RELEASED AND JOURNALIZED: December 7, 2017
-i-
ATTORNEY FOR APPELLANT
Susan J. Moran
55 Public Square, Suite 1616
Cleveland, Ohio 44113
ATTORNEYS FOR APPELLEE
Michael C. O’Malley
Cuyahoga County Prosecutor
By: Jeffrey Schnatter
Glen Ramdhan
Assistant County Prosecutors
Justice Center, 9th Floor
1200 Ontario Street
Cleveland, Ohio 44113
ANITA LASTER MAYS, J.:
{¶1} Defendant-appellant, Demetrius H. Carter (“Carter”), appeals his guilty
verdict and sentence, and asks this court to reverse his conviction and remand to the trial
court for a new trial. After a review of the record, we reverse and remand.

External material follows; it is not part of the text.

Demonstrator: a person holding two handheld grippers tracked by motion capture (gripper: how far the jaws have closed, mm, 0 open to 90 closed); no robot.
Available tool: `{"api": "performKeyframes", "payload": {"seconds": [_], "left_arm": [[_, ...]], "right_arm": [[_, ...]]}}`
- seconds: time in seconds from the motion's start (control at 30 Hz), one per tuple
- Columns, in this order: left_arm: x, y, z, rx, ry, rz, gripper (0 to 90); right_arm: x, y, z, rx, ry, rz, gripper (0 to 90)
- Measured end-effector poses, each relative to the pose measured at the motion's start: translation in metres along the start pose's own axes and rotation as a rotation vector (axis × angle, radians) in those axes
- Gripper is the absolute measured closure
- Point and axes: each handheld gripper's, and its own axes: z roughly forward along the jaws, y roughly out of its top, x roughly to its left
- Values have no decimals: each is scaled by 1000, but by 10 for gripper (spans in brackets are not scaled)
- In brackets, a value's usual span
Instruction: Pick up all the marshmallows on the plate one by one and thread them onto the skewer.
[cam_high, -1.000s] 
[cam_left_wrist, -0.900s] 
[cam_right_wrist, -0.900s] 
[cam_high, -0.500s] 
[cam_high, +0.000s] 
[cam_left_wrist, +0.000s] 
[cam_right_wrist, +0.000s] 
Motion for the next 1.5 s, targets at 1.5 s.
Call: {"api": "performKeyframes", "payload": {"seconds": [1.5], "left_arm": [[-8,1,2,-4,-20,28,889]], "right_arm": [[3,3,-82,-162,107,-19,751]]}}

{¶2} Carter was found guilty of one count of rape, a first-degree felony in violation
of R.C. 2907.02(A)(2); three counts of kidnapping, first-degree felonies in violation of
R.C. 2905.01(A)(4); and two counts of gross sexual imposition, fourth-degree felonies in
violation of R.C. 2907.05(A)(1). He was sentenced to a total of eight years
imprisonment and required to register as a tier three sex offender.
I. Facts
{¶3} B.C., the daughter of Carter, accused Carter of kidnapping, rape, and forcing
her to have unwanted sexual conduct with him. B.C. testified that her father, Carter,
began making sexual advances towards her when she was in the seventh grade. B.C.
recalled one moment when she and Carter were lying next to each other watching movies.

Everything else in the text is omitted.